Ruang tamu digantungi lukisan prangko dan lukisan kuda. Jose menatap terkesima lukisan kuda itu. Figur kuda putih di lukisan cat minyak tersebut nampak begitu nyata, seolah ia hidup. Senyum Jeany melebar memperhatikan reaksi Jose.

“Itu semua lukisan Eyang,” paparnya tanpa ditanya.

“Eyang kamu masih hidup?” celetuk Jose terkejut.

“Enggak. Tapi beliau berbakat melukis. Udah sering pameran. Pernah juga lukis prangko koleksi Mama. Sebelum meninggal, Eyang tinggalin ratusan lukisan buatannya. Tuh, numpuk di studio kami.”

“Wow, ratusan? Eyang kamu produktif, ya.”

Tak terasa, mereka sampai di ruang makan. Perabot di ruangan ini terbuat dari kayu ek berwarna gelap. Lampunya temaram dan ruangan ini berlangit-langit tinggi. Empat orang duduk mengelilingi meja makan. Masih ada dua kursi kosong tersisa. Jose mengenali Nicole yang duduk di kursi rodanya, Prissy yang terlihat santai memakai gaun rumah, dan Gio yang nyengir lebar menyambutnya. Hanya pria awal lima puluhan berambut kelimis dan berwajah mirip orang Turki yang tidak dia kenal.

“Malam semuanya,” sapa Jose canggung.

Senyum tipis bermain di bibir Nicole. Terus terang, ibu tiga anak itu masih agak berat menerima putri bungsunya berpacaran dengan pria berbeda iman. Kisah cinta dengan yang seiman saja bisa ambyar, bagaimana yang berbeda? Nicole teringat rumah tangganya yang amburadul.

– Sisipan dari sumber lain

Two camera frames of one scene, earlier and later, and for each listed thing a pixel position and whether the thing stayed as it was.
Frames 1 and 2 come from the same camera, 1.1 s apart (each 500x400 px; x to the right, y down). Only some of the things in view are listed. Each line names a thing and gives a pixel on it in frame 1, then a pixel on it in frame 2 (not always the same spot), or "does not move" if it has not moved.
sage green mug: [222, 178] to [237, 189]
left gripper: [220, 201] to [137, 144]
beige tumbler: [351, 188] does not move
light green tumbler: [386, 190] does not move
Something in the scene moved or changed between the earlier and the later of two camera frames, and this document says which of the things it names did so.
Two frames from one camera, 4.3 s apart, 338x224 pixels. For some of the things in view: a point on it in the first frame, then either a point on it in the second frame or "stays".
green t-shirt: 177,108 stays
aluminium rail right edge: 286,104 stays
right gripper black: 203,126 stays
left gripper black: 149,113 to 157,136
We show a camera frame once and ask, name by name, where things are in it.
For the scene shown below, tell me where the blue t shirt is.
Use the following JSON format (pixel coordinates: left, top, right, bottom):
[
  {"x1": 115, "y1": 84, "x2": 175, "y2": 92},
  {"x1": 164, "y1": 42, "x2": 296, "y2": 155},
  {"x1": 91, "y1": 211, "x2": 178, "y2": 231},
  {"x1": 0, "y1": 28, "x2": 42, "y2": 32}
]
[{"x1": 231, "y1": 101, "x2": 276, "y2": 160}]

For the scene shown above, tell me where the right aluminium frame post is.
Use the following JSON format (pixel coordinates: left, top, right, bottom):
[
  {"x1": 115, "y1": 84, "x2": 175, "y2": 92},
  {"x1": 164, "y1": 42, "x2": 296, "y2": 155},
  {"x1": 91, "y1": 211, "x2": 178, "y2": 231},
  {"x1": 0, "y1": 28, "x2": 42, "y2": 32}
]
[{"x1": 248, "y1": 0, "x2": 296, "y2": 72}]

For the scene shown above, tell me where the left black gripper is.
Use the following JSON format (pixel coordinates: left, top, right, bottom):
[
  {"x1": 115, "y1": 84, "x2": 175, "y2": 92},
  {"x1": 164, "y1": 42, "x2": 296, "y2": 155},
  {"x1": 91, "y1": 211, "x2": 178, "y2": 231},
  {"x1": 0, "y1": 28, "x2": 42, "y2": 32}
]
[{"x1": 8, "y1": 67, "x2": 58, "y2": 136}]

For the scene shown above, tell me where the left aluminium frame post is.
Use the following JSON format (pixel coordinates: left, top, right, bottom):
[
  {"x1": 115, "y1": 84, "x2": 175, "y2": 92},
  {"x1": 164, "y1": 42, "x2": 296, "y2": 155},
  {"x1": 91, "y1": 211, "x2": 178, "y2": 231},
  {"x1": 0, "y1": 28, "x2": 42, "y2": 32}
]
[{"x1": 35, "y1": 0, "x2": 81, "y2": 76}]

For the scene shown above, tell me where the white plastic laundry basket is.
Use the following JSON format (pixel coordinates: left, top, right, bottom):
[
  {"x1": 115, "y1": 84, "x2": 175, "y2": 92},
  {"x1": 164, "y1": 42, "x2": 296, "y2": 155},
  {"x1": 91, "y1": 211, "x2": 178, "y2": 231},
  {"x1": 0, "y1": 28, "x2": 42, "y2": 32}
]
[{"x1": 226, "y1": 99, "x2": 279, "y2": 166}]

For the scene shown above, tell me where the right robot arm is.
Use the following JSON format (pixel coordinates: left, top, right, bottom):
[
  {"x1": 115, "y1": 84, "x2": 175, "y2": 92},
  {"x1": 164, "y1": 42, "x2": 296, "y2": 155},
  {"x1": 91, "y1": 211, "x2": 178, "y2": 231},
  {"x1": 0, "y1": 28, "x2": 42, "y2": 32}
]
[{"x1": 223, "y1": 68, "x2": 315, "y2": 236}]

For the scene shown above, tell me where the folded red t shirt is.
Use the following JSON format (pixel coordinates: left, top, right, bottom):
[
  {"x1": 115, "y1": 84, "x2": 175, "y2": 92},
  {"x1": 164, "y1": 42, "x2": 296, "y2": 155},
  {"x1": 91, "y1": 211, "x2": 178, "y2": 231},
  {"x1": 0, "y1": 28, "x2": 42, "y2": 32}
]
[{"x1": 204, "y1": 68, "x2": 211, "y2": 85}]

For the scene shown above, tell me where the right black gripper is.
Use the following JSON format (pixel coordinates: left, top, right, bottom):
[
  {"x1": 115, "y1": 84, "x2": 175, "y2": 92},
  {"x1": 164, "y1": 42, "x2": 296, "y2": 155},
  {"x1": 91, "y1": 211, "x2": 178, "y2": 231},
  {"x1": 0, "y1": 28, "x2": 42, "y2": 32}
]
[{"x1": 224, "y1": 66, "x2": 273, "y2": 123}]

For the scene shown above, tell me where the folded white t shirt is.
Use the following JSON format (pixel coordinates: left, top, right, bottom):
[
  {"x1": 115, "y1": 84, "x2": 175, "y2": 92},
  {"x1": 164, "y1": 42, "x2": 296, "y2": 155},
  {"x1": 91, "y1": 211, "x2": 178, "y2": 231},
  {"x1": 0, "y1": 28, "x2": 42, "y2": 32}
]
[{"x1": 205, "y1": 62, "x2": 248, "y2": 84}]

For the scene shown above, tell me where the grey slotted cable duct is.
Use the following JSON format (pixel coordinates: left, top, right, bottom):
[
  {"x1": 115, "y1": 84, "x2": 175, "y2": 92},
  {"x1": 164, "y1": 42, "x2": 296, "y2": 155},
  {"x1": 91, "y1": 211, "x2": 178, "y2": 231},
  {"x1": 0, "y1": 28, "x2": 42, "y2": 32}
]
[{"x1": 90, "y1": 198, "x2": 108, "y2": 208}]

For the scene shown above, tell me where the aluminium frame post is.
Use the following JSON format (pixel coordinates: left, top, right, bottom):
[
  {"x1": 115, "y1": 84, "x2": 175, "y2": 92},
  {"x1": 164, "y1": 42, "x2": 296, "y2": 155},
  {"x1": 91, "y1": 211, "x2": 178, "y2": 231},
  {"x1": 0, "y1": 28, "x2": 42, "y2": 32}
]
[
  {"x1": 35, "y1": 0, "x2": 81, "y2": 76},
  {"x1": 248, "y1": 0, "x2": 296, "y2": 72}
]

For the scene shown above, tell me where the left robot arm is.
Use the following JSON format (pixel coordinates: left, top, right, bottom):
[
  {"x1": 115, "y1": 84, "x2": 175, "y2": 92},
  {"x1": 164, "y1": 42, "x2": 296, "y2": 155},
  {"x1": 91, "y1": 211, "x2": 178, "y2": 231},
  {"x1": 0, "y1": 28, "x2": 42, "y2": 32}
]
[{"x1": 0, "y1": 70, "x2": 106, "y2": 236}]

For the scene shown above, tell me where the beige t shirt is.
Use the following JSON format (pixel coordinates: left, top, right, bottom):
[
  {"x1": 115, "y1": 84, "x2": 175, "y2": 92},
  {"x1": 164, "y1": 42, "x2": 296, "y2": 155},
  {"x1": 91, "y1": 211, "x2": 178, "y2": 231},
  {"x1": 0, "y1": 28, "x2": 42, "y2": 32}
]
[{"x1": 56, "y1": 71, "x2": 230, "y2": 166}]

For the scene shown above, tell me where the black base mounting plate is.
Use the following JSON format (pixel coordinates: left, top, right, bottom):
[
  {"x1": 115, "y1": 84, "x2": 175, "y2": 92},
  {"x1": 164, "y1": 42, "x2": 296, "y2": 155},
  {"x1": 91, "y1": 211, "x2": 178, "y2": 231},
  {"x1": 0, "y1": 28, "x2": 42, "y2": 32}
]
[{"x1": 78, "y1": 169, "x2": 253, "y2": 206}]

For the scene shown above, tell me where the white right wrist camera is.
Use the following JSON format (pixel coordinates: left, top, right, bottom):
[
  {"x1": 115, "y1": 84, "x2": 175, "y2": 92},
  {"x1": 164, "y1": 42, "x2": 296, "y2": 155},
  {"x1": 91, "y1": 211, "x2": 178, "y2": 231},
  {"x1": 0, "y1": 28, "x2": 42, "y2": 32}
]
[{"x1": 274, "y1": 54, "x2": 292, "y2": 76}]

“Tangkapan bagus, Babe. Pulang liburan, oleh-olehnya pacar baru.” Gio mengangkat ibu jarinya ke arah Jeany.

Terus terang, Jose agak tersinggung dengan celetukan pemuda slengean itu. Memangnya dia barang? Tak ada tempat untuk Jeany di hati Jose. Dan hubungan cinta bukan perkara main-main.

“Perjalanan kereta membawa cinta ya, Jeany. Kapan dong, dia dikenalin sama Papa?” Prissy membuat penekanan pada kata ‘Papa’ sambil melirik sinis Revan. Pria yang dilirik hanya menundukkan kepala.

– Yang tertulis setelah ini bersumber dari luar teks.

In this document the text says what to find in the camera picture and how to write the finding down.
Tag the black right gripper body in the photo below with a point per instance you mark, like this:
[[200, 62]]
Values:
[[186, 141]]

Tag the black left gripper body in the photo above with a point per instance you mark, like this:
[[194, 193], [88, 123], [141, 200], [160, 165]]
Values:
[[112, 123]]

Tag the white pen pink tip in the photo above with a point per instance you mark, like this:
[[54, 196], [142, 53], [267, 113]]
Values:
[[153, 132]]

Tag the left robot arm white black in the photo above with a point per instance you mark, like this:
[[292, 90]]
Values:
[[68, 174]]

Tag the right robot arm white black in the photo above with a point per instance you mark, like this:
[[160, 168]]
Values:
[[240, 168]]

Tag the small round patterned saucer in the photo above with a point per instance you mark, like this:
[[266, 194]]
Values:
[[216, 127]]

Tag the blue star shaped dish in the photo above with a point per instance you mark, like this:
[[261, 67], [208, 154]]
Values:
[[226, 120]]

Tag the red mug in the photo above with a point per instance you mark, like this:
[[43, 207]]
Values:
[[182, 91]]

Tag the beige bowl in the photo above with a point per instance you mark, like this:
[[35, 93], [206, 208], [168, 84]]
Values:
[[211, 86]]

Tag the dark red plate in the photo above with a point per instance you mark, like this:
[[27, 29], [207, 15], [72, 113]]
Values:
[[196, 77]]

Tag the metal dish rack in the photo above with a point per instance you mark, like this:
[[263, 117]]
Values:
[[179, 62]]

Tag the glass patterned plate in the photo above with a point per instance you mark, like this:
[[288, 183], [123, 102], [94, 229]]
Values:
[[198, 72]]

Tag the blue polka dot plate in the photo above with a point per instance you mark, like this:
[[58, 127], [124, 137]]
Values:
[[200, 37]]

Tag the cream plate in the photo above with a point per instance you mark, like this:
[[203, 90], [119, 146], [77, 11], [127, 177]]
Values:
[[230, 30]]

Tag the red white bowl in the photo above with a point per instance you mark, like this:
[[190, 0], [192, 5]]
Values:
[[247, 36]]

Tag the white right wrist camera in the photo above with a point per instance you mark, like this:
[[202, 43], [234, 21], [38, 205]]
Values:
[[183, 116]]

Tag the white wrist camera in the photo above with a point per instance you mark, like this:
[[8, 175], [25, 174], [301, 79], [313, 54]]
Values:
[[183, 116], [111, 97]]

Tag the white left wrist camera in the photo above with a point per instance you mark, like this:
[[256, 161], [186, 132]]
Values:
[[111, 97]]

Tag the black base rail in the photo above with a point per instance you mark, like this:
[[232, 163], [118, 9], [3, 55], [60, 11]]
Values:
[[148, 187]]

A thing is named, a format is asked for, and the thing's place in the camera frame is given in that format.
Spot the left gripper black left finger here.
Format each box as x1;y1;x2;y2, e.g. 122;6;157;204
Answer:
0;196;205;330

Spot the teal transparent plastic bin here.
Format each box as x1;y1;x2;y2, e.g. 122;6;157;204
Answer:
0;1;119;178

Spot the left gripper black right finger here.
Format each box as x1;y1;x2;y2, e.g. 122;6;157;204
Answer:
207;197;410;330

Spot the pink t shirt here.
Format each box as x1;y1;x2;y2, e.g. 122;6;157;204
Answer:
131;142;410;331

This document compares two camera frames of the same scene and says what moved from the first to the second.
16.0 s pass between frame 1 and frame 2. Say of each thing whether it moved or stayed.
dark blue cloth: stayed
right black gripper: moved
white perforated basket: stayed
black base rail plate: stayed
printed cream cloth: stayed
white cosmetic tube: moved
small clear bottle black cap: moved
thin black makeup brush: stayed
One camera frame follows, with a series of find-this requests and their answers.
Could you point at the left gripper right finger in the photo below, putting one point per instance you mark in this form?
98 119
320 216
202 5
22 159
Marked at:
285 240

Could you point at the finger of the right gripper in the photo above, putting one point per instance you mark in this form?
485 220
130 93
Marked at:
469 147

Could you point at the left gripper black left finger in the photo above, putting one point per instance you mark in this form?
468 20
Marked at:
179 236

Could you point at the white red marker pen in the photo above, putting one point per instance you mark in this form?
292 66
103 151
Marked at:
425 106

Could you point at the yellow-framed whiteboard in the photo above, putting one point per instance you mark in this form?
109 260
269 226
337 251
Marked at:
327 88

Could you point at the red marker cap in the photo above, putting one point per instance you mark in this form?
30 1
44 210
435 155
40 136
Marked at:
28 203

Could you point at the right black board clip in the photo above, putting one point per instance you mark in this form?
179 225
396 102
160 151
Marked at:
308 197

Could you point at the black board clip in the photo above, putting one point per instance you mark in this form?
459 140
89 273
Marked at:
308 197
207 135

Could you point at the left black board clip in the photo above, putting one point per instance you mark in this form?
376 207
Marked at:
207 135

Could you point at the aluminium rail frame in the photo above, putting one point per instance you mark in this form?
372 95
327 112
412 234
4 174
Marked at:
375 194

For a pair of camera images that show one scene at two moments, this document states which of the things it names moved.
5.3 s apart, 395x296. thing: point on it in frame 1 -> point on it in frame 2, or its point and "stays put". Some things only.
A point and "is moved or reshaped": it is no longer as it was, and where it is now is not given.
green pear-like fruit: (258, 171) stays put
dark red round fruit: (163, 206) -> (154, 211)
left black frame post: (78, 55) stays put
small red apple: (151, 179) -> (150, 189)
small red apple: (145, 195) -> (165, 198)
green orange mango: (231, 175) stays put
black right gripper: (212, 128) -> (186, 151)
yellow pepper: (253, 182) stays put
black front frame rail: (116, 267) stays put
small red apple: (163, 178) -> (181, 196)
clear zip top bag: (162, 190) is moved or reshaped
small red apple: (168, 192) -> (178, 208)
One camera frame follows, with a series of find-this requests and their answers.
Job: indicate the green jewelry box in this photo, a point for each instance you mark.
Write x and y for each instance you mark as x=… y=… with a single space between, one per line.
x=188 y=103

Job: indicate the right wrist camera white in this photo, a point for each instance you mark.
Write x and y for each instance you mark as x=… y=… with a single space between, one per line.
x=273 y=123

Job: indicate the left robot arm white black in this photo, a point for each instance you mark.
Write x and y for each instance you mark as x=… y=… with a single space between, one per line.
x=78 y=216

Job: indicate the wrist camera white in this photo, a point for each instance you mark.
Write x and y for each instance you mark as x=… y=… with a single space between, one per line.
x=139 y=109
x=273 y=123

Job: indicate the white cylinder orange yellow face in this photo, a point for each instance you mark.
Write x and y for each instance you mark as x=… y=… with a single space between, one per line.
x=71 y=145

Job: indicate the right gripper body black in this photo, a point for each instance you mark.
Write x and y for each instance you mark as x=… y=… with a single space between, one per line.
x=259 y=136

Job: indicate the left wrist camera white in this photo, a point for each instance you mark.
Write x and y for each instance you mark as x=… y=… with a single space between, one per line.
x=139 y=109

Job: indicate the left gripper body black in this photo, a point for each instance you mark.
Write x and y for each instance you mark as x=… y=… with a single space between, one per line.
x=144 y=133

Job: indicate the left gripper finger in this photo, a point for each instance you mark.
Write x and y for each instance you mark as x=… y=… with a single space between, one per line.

“Sudah, sudah. Ayo kita makan.”

Cepat-cepat Nicole mengambil kendali situasi. Jose rasakan atmosfer yang dingin di penjuru ruang makan. Walau ia akui menu makan malamnya lezat: nasi kebon dengan chicken katsu, sup jagung, dan Truffle Gyu Don. Tanda tanya berkejaran. Siapa yang menyiapkan menu makanan ini? Sepertinya, di rumah ini tak ada ART.

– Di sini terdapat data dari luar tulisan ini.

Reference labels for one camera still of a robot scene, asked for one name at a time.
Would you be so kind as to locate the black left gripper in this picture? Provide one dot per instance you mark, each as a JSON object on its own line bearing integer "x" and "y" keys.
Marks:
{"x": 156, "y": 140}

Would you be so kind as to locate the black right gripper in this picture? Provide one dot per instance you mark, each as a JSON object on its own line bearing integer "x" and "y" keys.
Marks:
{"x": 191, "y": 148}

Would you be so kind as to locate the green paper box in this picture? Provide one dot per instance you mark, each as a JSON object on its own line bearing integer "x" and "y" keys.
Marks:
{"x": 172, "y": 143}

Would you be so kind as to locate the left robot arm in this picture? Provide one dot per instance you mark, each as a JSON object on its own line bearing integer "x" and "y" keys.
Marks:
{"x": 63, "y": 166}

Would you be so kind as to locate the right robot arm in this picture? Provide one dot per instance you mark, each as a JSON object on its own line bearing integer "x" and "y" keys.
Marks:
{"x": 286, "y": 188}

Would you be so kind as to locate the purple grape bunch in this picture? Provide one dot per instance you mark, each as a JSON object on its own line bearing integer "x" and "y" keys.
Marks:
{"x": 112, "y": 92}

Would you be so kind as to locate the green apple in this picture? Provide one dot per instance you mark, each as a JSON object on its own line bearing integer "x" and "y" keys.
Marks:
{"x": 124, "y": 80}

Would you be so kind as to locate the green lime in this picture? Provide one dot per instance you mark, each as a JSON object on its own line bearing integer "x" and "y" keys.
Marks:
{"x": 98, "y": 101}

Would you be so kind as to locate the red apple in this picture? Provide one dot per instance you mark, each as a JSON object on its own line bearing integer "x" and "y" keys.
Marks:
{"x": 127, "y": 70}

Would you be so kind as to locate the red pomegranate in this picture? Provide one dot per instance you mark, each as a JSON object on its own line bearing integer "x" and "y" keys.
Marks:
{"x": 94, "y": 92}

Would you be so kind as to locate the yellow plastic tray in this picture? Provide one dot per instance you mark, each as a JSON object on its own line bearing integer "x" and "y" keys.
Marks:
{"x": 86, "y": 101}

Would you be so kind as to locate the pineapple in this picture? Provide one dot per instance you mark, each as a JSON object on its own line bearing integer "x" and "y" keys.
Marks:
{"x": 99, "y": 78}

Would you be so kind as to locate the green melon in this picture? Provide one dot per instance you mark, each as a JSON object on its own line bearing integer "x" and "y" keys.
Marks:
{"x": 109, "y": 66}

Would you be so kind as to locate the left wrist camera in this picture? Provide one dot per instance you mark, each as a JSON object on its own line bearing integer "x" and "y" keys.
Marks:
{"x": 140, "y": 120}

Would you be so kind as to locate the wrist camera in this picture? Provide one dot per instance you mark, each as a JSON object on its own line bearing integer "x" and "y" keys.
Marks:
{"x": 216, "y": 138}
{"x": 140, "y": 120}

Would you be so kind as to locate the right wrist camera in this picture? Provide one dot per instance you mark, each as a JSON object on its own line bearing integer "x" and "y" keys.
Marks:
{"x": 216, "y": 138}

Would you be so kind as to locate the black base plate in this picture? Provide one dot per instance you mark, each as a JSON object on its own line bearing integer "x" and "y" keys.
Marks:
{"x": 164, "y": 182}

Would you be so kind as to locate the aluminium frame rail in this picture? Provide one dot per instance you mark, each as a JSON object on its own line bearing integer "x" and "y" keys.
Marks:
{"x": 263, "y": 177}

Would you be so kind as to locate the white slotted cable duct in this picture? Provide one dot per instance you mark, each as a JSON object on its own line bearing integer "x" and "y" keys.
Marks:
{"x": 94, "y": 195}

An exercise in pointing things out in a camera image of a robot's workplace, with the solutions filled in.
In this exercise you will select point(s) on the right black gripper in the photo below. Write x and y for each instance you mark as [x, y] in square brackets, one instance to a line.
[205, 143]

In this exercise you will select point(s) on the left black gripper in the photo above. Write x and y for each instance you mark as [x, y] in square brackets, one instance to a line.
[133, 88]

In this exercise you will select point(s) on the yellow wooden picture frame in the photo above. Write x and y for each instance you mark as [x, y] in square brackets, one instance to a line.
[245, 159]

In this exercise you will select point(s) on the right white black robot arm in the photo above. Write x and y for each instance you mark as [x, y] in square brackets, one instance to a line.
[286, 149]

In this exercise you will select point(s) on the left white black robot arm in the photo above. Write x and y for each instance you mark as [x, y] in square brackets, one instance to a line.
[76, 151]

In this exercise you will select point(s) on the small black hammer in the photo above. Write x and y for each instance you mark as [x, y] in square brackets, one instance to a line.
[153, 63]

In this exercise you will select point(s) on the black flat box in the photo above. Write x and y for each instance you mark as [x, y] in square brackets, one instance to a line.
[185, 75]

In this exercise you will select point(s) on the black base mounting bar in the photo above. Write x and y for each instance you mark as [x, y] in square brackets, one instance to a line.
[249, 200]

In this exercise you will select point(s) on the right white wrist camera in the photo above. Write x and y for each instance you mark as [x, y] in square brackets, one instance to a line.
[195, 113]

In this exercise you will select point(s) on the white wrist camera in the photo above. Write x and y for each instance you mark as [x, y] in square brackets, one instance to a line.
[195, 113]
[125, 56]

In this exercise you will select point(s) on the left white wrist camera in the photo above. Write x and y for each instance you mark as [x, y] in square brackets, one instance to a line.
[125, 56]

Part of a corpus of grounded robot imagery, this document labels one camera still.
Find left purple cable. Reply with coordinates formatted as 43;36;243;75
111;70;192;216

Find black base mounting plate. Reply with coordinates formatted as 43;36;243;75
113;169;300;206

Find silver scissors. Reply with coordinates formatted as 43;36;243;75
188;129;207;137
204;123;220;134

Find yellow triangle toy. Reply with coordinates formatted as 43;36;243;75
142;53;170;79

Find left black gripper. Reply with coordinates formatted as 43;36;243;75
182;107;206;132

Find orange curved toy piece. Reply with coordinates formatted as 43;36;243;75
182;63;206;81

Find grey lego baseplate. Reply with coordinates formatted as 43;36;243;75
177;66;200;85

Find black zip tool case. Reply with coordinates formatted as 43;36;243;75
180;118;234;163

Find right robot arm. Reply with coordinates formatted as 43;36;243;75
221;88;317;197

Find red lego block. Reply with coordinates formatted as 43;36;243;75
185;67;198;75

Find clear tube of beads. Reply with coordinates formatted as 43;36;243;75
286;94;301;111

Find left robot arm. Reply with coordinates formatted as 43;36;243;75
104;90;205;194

“Jeany, kapan kamu kembali ke Jepang? Sayang loh, kuliah dan kerjaanmu.” Nicole menanyai si bungsu saat mereka menyantap menu utama.

“Ntar kalo Mama udah pisah sama Om Revan.”

“Sebaiknya turuti keinginan Mamamu, Jeany.” Revan angkat bicara, nadanya lembut.

Ini kali pertama Jose mendengar Revan bicara. Ia mulai tak habis pikir. Mengapa Gio, Prissy, dan Jeany membenci Revan? Tutur kata, bahasa tubuh, dan raut wajahnya mencerminkan hal sebaliknya: Revan sangat layak dicintai.

“Bukan urusan Om Revan. Kalau Hyatt Hotel dan Seven-Eleven pecat aku, aku bisa cari kerja lain lagi kalo udah balik ke sana,” sanggah Jeany cepat. Kata-katanya seperti peluru yang meluncur dengan sporadis ke telinga penerimanya.